Problem ->
Could you set down exactly the lines of the data below, starting at the one that holds "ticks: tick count" and ending at the one that holds "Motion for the", both included, and only those?
═══ Supplied data
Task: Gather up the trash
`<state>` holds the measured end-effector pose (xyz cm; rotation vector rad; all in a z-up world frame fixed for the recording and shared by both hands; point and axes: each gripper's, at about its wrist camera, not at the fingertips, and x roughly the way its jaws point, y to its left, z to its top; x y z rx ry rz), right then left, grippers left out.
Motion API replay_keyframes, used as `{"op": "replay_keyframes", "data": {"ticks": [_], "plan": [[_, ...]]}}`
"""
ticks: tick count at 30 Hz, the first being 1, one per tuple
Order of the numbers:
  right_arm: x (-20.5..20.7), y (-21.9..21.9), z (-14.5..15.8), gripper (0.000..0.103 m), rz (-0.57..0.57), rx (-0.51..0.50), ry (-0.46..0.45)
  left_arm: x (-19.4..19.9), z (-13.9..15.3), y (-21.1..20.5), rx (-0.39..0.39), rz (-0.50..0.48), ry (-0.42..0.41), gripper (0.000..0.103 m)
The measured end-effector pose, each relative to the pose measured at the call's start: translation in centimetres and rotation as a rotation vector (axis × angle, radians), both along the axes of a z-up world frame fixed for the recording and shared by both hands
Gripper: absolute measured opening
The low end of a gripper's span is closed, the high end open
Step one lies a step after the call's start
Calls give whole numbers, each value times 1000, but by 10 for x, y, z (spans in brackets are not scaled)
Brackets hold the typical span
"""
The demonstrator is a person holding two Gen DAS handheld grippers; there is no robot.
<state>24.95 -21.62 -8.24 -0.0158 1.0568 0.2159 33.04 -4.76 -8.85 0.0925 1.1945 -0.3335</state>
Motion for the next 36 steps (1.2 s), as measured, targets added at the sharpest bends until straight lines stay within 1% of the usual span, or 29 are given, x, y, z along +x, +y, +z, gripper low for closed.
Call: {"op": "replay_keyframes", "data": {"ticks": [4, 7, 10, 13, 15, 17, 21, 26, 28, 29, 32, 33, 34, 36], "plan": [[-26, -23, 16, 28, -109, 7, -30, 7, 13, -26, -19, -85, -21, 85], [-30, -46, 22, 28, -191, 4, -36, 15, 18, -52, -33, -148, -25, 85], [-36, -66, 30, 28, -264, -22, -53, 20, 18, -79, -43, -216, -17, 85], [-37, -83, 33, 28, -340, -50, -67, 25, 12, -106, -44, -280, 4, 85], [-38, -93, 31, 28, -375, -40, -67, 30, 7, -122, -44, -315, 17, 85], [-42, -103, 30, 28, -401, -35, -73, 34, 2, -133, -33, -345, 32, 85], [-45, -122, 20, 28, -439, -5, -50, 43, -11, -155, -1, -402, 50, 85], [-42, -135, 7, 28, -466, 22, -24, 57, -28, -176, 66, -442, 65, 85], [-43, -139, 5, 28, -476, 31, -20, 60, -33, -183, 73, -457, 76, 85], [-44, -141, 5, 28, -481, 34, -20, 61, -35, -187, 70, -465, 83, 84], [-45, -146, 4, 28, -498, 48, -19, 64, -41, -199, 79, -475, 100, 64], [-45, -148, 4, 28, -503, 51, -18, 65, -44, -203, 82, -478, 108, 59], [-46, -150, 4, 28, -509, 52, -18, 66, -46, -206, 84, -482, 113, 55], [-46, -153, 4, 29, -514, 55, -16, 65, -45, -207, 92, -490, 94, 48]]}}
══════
Result of this task ->
ticks: tick count at 30 Hz, the first being 1, one per tuple
Order of the numbers:
  right_arm: x (-20.5..20.7), y (-21.9..21.9), z (-14.5..15.8), gripper (0.000..0.103 m), rz (-0.57..0.57), rx (-0.51..0.50), ry (-0.46..0.45)
  left_arm: x (-19.4..19.9), z (-13.9..15.3), y (-21.1..20.5), rx (-0.39..0.39), rz (-0.50..0.48), ry (-0.42..0.41), gripper (0.000..0.103 m)
The measured end-effector pose, each relative to the pose measured at the call's start: translation in centimetres and rotation as a rotation vector (axis × angle, radians), both along the axes of a z-up world frame fixed for the recording and shared by both hands
Gripper: absolute measured opening
The low end of a gripper's span is closed, the high end open
Step one lies a step after the call's start
Calls give whole numbers, each value times 1000, but by 10 for x, y, z (spans in brackets are not scaled)
Brackets hold the typical span
"""
The demonstrator is a person holding two Gen DAS handheld grippers; there is no robot.
<state>24.95 -21.62 -8.24 -0.0158 1.0568 0.2159 33.04 -4.76 -8.85 0.0925 1.1945 -0.3335</state>
Motion for the next 36 steps (1.2 s), as measured, targets added at the sharpest bends until straight lines stay within 1% of the usual span, or 29 are given, x, y, z along +x, +y, +z, gripper low for closed.

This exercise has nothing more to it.